_EXERCISE GOAL_: Your output should be each line from the material below that has the word "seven".
*** RECORDS Section Begins ***
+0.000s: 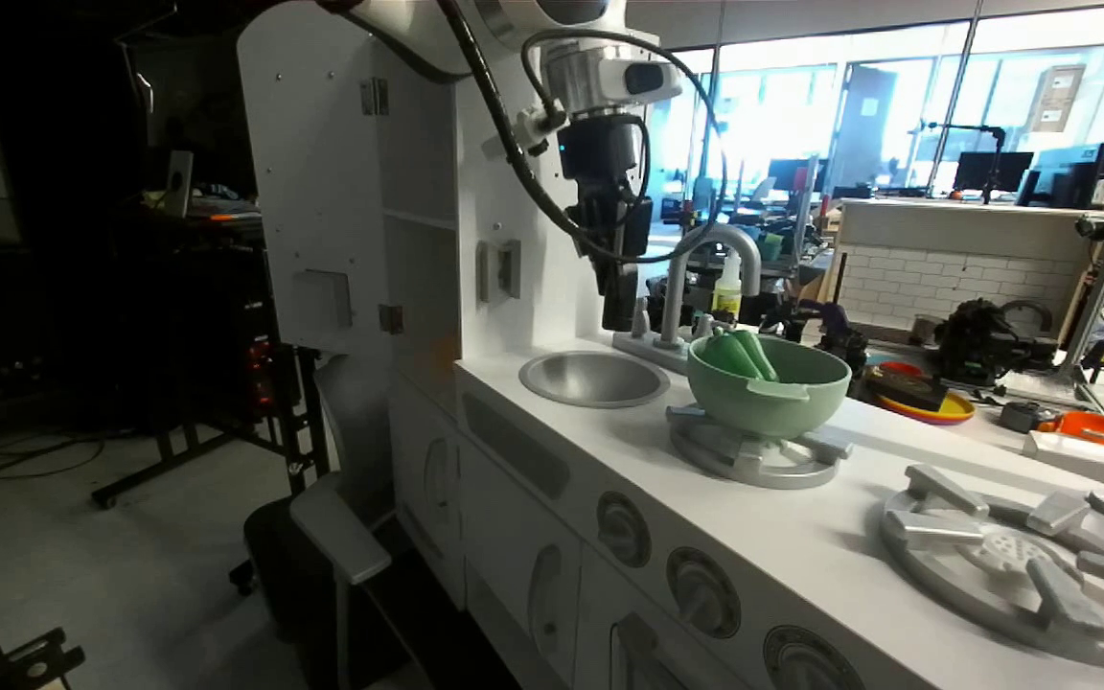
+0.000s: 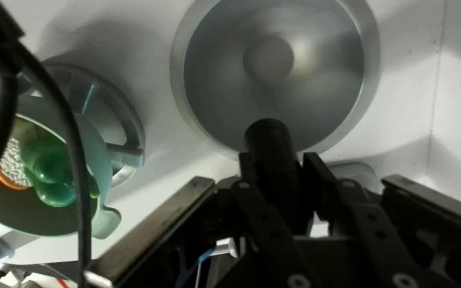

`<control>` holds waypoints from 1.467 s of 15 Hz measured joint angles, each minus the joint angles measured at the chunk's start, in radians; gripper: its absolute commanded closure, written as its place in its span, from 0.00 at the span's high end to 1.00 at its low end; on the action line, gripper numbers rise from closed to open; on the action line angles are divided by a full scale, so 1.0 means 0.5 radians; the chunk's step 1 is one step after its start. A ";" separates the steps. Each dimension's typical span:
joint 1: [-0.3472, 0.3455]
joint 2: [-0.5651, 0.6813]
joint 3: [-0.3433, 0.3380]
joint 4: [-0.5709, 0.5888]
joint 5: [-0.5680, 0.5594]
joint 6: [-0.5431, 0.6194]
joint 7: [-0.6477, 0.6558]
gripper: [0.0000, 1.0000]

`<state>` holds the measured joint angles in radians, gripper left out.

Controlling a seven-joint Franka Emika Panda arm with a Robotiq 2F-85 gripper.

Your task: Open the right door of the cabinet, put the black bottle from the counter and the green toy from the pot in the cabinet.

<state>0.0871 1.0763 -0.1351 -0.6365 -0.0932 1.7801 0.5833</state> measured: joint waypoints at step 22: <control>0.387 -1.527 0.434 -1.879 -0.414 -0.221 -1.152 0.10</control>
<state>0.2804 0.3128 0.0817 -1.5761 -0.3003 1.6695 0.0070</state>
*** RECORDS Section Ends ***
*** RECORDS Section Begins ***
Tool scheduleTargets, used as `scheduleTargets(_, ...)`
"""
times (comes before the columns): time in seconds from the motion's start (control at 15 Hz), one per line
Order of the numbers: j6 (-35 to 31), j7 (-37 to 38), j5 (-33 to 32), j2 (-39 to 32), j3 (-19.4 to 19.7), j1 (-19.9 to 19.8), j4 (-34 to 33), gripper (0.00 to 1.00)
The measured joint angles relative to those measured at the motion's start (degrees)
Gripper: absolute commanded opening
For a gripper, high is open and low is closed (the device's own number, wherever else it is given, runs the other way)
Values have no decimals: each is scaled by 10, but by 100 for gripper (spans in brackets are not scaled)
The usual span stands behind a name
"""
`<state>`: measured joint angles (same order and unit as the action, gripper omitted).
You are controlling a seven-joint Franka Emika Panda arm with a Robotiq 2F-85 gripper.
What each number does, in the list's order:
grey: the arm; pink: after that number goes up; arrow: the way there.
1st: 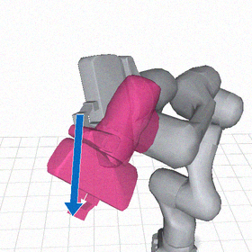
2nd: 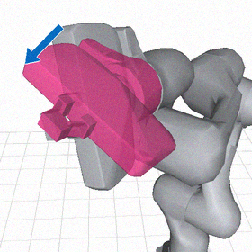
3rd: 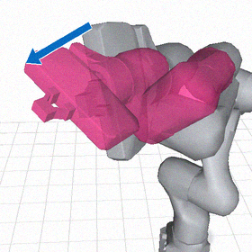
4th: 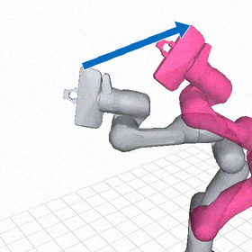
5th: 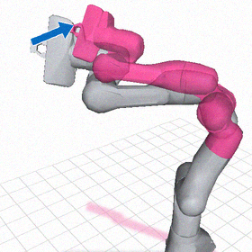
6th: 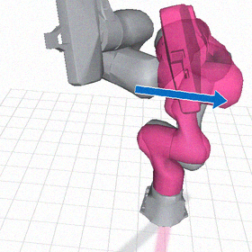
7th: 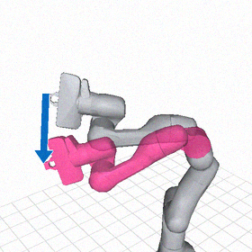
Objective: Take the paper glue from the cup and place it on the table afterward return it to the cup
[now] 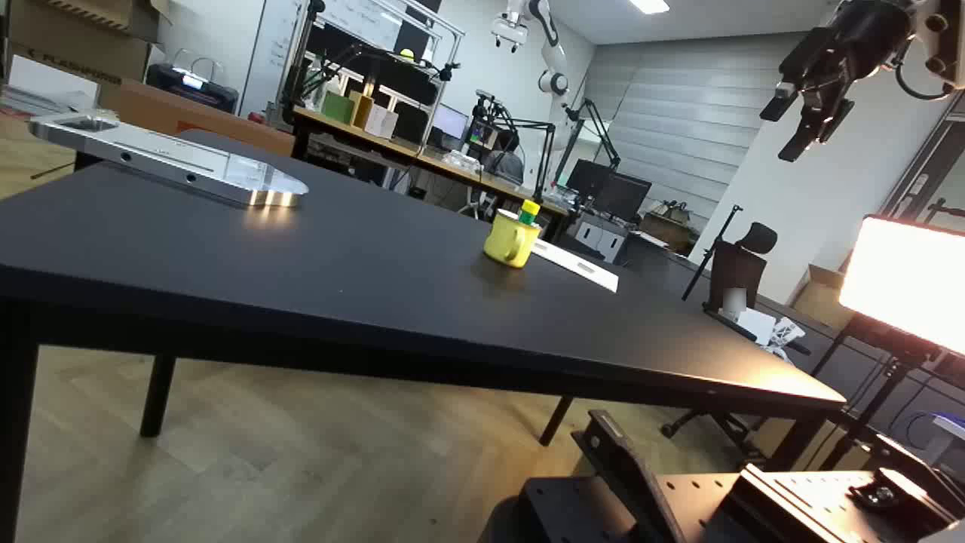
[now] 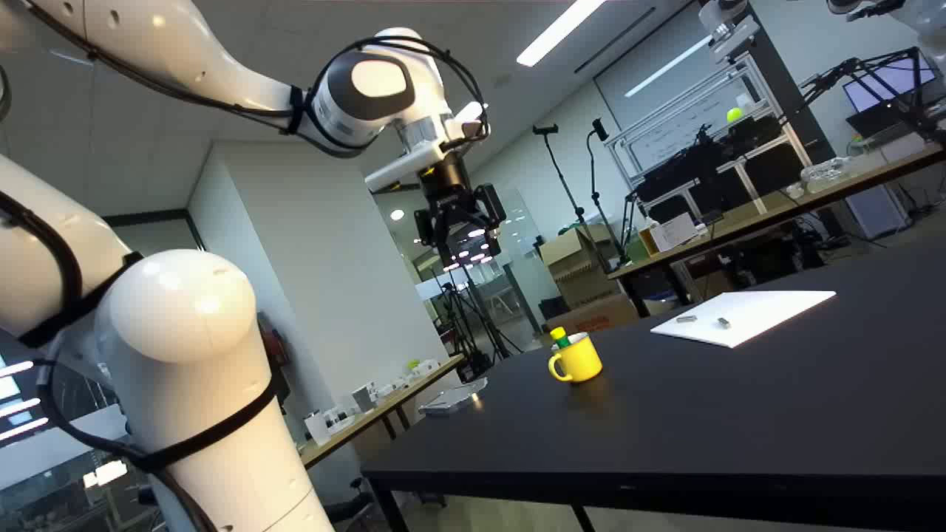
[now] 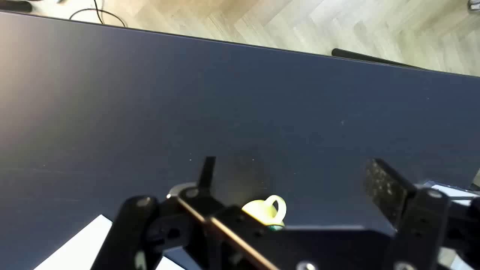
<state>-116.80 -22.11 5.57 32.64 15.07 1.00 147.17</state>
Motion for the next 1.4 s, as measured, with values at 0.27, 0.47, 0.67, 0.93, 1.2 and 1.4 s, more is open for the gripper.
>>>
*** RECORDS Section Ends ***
_TASK RESPONSE_:
Controlling a seven-joint Franka Emika Panda arm with a Robotiq 2F-85 gripper.
You are controlling a seven-joint Franka Emika Panda arm with a Robotiq 2F-85 gripper.

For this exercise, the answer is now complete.